Изменить размер шрифта - +
(Во времена, когда писал Честертон, и в особенности во времена, когда он еще не писал, а только формировался как человек и писатель, то есть на закате викторианской эпохи, опасность такого отношения была куда реальнее, чем в наше время.) О нет, ничто не разумеется само собой, ничто не дается само собой. Если мы не будем с неустанной заботой расчищать очертания Белого коня, их очень скоро заглушит трава, и они будут утрачены навсегда. Не нравственная традиция хранит нас — мы храним (или не храним) ее.

В этом риск — условие человеческой свободы, без риска немыслимой. Но вопрос о риске — другая сторона вопроса о надежде.
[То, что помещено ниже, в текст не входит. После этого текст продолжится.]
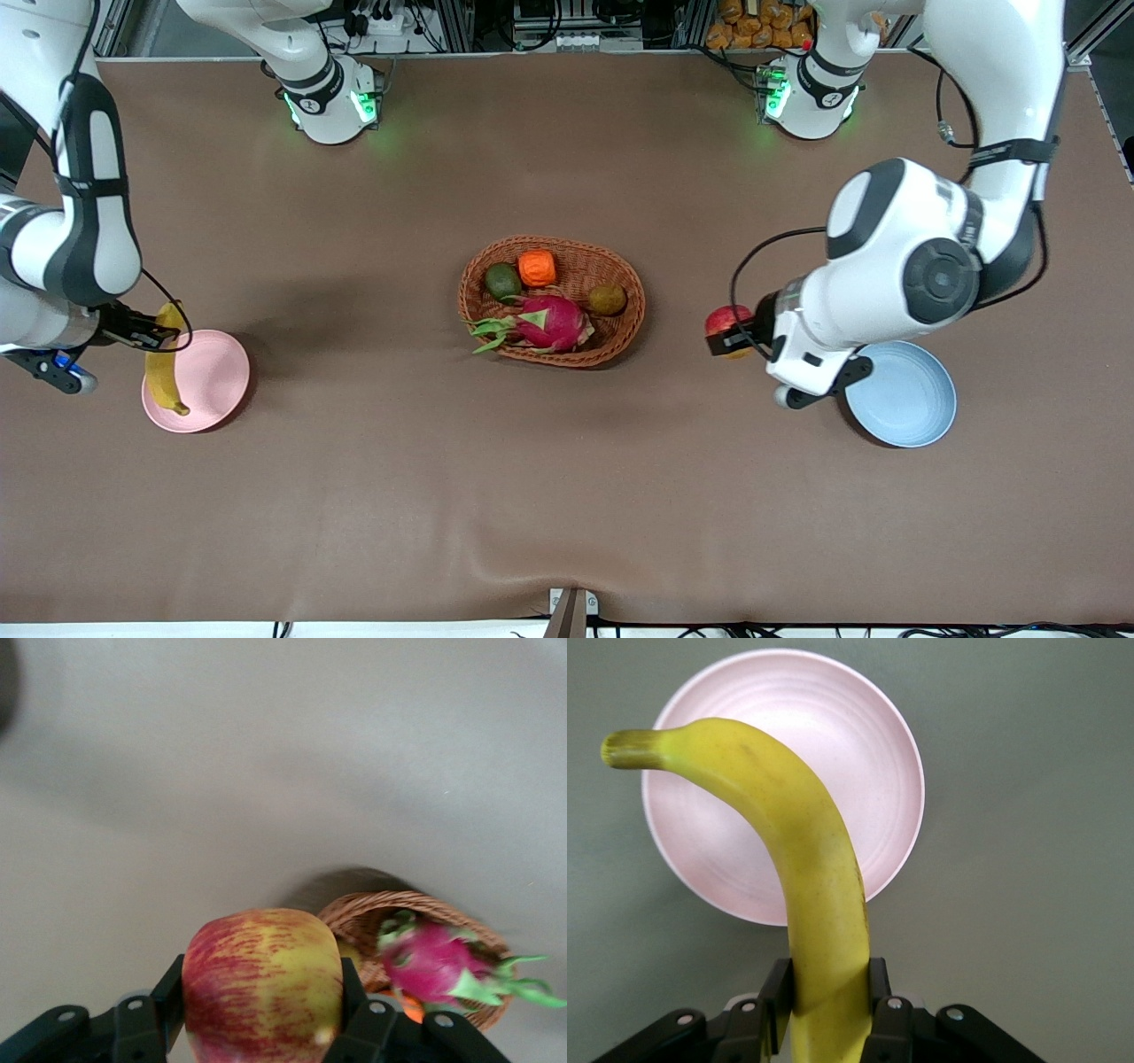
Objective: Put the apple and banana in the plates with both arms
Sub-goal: 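Carry the banana to the pink plate while the left gripper carries the apple, then lower the banana onto the pink plate while the left gripper lowers the apple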
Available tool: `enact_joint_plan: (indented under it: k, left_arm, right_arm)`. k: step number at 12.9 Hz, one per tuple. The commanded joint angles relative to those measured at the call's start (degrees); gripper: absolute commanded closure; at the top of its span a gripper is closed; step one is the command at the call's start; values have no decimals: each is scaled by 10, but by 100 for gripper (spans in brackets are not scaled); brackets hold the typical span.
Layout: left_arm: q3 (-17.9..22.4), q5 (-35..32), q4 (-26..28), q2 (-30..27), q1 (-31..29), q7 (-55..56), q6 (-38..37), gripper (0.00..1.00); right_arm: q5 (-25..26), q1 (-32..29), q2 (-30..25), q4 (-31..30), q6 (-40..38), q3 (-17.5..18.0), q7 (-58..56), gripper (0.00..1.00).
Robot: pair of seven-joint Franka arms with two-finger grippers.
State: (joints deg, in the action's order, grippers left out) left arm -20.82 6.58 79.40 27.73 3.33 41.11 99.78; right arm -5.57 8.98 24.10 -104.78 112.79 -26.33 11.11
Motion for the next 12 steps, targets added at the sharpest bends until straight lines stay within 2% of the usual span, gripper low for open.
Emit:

Поэма Честертона, как и все его творчество, исходит из веры в то, что надежда должна одинаково далеко отстоять и от победительности, и от пораженчества, что жизнь есть рыцарское приключение, исход которого совершенно неизвестен и которое именно поэтому следует принимать с великодушной веселостью. В самом начале поэмы король Альфред только что потерпел сокрушительное поражение, мощь врага нависает над ним — чисто честертоновский образ! — «как небосвод», в беде он вопрошает высшие силы, чем все это кончится, но получает строгий ответ: человеку дозволено проникать в самые глубокие, самые скрытые таинства, но не пристало спрашивать об исходе, о результате собственной борьбы. Ему достаточно знать, за что ведется борьба. Подумаем, какие возможности здесь отклоняются. Можно быть уверенным в себе самом, в своем превосходстве, в своем успехе, и это противно и глупо; можно быть завороженным опасностью неудачи, и это трусливо; можно вибрировать между вожделением успеха и страхом неудачи, и это суетливо и низко; можно, наконец, сделаться безразличным к будущему, и это смерть. Благородство и радость — в выходе за пределы этих четырех возможностей, в том, чтобы «весело идти в темноту», наперед приняв на себя последствия, чтобы совершенно серьезно, «как хорошее дитя», вкладывать силы в игру, одновременно относясь к ее исходу легко, с полной готовностью быть побитым и смешным. Говорят, будто смех убивает. В мире Честертона смех или, еще точнее, осмеяние, животворит свою жертву, если она уже имеет в себе достаточно жизни, чтобы принять все, как должно. Короля Альфреда, переодетого нищим, нанявшегося к бедной женщине помогать ей в ее кухонных хлопотах и не справившегося с делом, эта женщина бьет по лицу и до крови; на мгновение оцепенев от столь непривычного переживания, король принимается от души смеяться над самим собой и в этом смехе освобождается для новой мудрости и новой жизни. Теперь, и только теперь, он — настоящий король, потому что он побывал проштрафившимся слугой. За битого двух небитых дают.

Чтобы завершить нашу виньетку, заглянем еще несколько раз в поэтические признания Честертона.

В ранних, совсем еще незрелых стихах, которые не стал бы хвалить за литературное качество не только Оден, но и самый полоумный честертонианец, звучит мотив, проходящий через все стихи и всю прозу этого автора: нерожденный ребенок раздумывает, что если бы только его на один день выпустили в мир, разрешили участвовать в игре и битве жизни, это была бы такая незаслуженная радость и честь, что он не мог бы сетовать ни на какие тяготы и дуться ни на какие обиды… Это не оптимизм, по крайней мере сам Честертон не назвал бы своей веры оптимизмом. Оптимист считает, что все идет к лучшему, что битва будет выиграна; для Честертона акценты ложились иначе — бытие хорошо не тем, что оно идет к лучшему, а тем, что оно противостоит небытию, и чем бы ни кончилась битва, нужно с благодарностью принимать именно ее риск, ее нерешенность, ее непредсказуемость, с которой, как уже говорилось, связана свобода человеческого выбора. Человеку дан шанс — чего еще он может требовать! Благодарное приятие риска сделает самые обыденные, самые привычные предметы блистательными драгоценностями, как в перспективе нерожденного ребенка, мечтающего о чуде рождения.